Just last August, he completed the 14K Thames Marathon without a wetsuit.
Apropos to his background of living and working throughout the Middle East, Southeast Asia, London, and Northern Ireland, reporting for 20+ countries on four continents throughout five international conflicts, Thorold’s crew will be super international. On his boat will be his friend and colleague Jane Scott, who paddled for the swimmer during his 14K solo Rottnest Channel Swim in February 2016. The kayaker is flying in all the way from Perth, Western Australia to accompany Thorold once more.
The icing on the cake is that Thorold’s 45th birthday falls a couple of days after the swim date. Thorod says,
“I am hoping for a good result to get the best birthday present ever!”
Considering that he got here after starting open water swimming in his late thirites as preparation for the forties and beyond, he seems right on track for these wishes to come true.
The day will be all the more special if he can raise awareness and support for Secondary 1st, a charity established in the memory of his dear from Rosie Choueka, who succumbed to secondary breast cancer at age 38 in 2015, leaving behind her husband, two young children, and a haunting blog of perserverance called Fighting Genghis that went viral in the UK and beyond among tens of thousands of world citizens.
Those interested may donate here.
GRAHAM WALTON, 45
From: Consett, UK
Observer: Richard Clifford
Crew: Tony Rutter, Nathan Walton
Boaters: Doug Dougherty
Graham Walton says that the 20 Bridges swim has been in the back of his head since he first heard about it a few years ago.
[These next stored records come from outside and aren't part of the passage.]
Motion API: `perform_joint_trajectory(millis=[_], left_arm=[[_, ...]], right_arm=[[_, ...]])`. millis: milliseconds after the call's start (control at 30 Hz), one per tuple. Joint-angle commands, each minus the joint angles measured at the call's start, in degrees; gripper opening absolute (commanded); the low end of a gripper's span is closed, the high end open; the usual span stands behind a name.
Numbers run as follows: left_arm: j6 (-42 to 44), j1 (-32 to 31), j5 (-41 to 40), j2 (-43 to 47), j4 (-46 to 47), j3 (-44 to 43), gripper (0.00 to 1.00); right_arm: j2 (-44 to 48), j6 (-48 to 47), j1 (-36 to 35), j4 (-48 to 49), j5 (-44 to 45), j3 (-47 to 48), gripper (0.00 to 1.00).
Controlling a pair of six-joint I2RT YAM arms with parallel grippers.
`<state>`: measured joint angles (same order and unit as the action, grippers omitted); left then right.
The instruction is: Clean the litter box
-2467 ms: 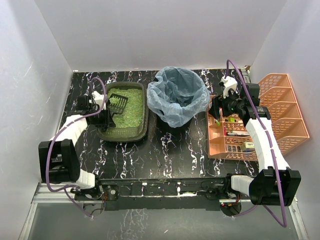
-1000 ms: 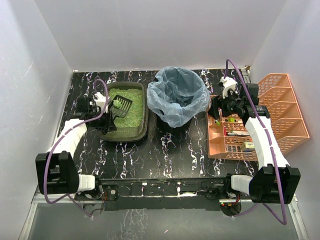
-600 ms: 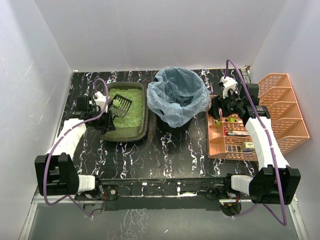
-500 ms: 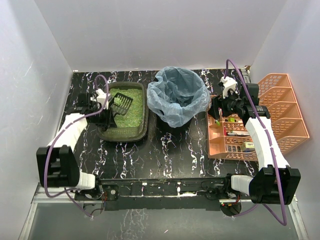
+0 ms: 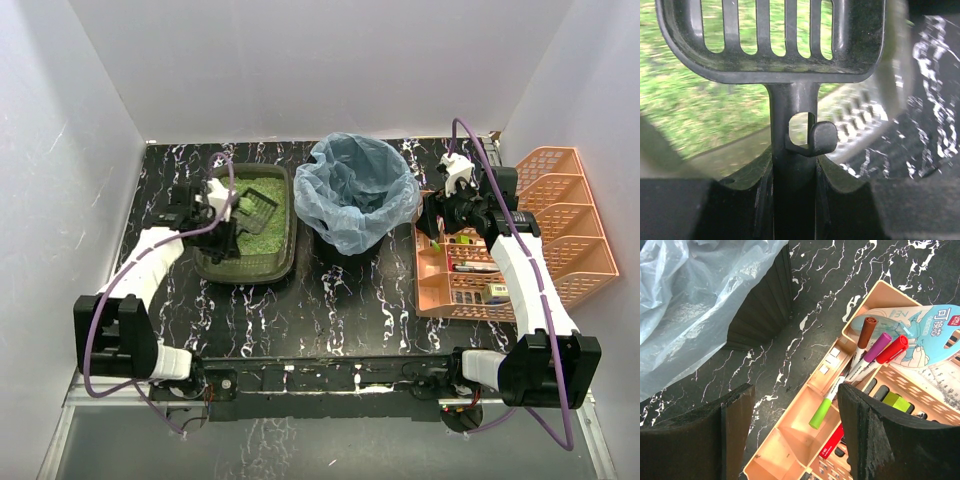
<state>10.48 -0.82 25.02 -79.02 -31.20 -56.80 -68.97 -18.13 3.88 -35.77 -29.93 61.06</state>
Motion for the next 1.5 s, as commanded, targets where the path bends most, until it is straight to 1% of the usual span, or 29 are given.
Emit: perform_joint_trajectory(millis=[0, 67, 100, 167, 267, 400, 467, 567, 900, 1000, 1167, 1233, 1367, 1467], left_arm=[[-0.8, -1.71, -0.48, 2.34, -1.84, -0.4, 0.0], [-0.42, 4.75, 4.54, 0.96, -2.33, -1.84, 0.0], [-0.03, 6.02, 4.55, -0.57, -3.03, -2.65, 0.0], [-0.81, 5.21, 5.06, -0.35, -2.19, -1.75, 0.0], [-1.87, 1.62, 2.88, 2.04, -0.39, 0.67, 0.0], [-1.09, 2.48, 3.66, 0.9, -1.59, -1.04, 0.0], [-1.43, 2.49, 4.57, 0.93, -1.07, -0.45, 0.0], [-1.49, 2.51, 3.92, 1.52, -1.06, -0.32, 0.0], [-3.65, 2.53, 7.79, 3.53, -3.46, -2.03, 0.0], [-5.3, 2.57, 10.32, 4.13, -5.3, -3.43, 0.0], [-9.06, 2.5, 16.86, 3.4, -8.38, -6.45, 0.0], [-10.08, 2.55, 17.8, 3.61, -9.34, -7.88, 0.0], [-11.68, 2.48, 16.22, 3.68, -11.29, -11.85, 0.0], [-10.66, 1.6, 11.86, 2.14, -15.1, -16.78, 0.0]], right_arm=[[1.08, -0.7, 0.33, 3.97, -0.55, 0.89, 0.73], [0.86, -0.57, 0.32, 3.94, -0.89, 0.81, 0.73], [0.67, -0.59, 0.29, 3.83, -1.04, 0.93, 0.73], [0.6, -0.59, 0.28, 3.56, -0.98, 1.16, 0.73], [0.78, -0.6, 0.29, 3.6, -0.74, 1.17, 0.73], [0.2, -0.57, 0.27, 3.55, -1.06, 1.29, 0.73], [0.28, -0.63, 0.33, 3.51, -0.94, 1.3, 0.73], [0.71, -0.61, 0.33, 3.9, -0.54, 0.7, 0.73], [0.55, -0.73, 0.3, 3.74, -0.93, 0.83, 0.73], [0.69, -0.76, 0.26, 3.78, -0.99, 0.82, 0.73], [0.77, -0.68, 0.32, 3.3, -1.19, 1.33, 0.73], [0.91, -0.85, 0.32, 3.25, -1.16, 1.35, 0.73], [0.89, -0.93, 0.34, 3.23, -1.11, 1.35, 0.73], [0.65, -0.94, 0.25, 3.24, -1.23, 1.51, 0.73]])
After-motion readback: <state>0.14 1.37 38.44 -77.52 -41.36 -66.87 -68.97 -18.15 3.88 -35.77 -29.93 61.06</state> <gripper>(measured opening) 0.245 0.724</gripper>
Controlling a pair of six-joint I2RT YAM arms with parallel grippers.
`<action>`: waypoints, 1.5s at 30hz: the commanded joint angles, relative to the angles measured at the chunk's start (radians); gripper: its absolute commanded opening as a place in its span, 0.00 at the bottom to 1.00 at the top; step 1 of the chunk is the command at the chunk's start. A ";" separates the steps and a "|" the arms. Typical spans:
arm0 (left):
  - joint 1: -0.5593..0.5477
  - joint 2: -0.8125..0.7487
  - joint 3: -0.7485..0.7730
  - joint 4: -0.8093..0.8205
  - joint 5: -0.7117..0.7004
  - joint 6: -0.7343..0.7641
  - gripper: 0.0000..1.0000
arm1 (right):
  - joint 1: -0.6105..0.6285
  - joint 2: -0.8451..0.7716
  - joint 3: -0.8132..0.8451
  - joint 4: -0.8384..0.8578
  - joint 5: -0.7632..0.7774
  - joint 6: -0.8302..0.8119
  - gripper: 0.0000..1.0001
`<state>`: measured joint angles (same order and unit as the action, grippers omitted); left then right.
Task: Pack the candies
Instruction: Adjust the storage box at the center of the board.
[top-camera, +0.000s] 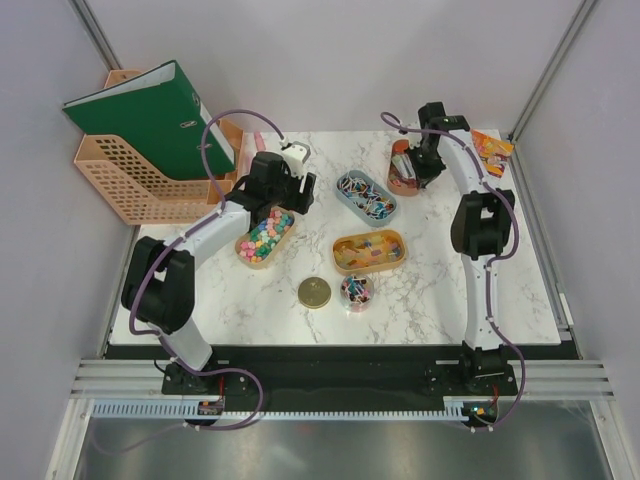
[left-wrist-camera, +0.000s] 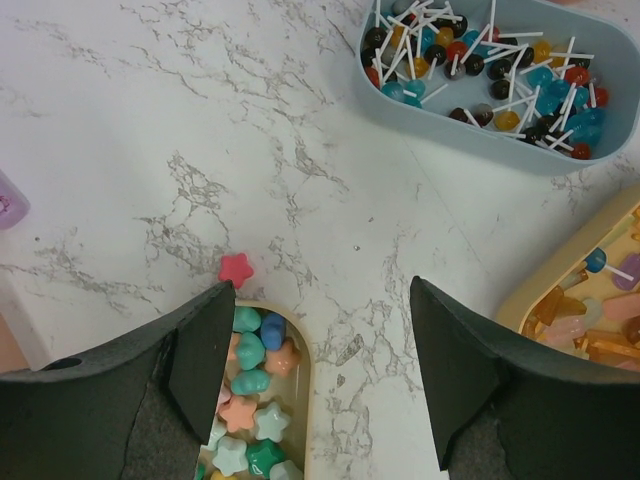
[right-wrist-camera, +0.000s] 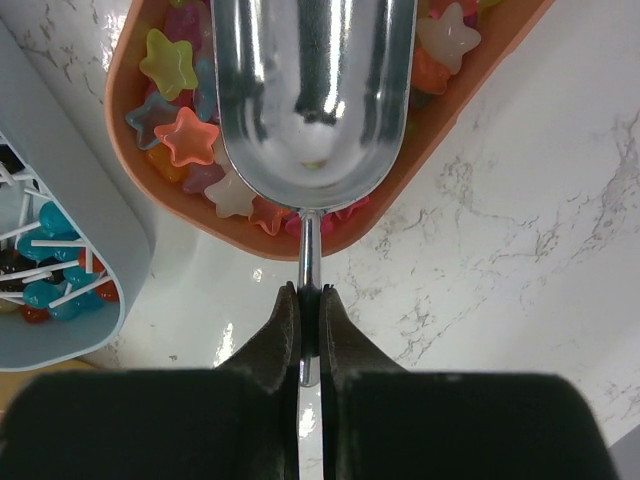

He was seeking another focus after his successful English Channel solo crossing in August 2016, and the swim around Manhattan Island stood out as an interesting challenge. He decided to throw his name in the hat, with an eye upon maybe earning the Triple Crown at some point in the future.
Walton started open water swimming eight 8 years ago. He says,
“…at that time, a one-mile event in a wetsuit seemed like an endurance event.”
But he kept pushing, and through the sport, met and surrounded himself with great friends who encourage and push each other always further. The distances swum started to increase. Walton reclalls,
“…and then as we were looking for more events we became aware that losing the wetsuit would open up more opportunities.”
Since the pivotal ditching of the wetsuits, he and his open water swimming friends have participated in winter swimming events and even swum through a few harsh winters in the North Sea. His Channel swim was inspired when a friend completed the crossing in 2014. This same friend will be Walton’s crew around Manhattan island.
Back home in the UK, the majority of Walton’s training swims take place in the picturesque Lake District, with the length of Windermere a favourite test. Looking forward to Manhattan, Walton says,
“Getting involved in this sport has been one of my best decisions.”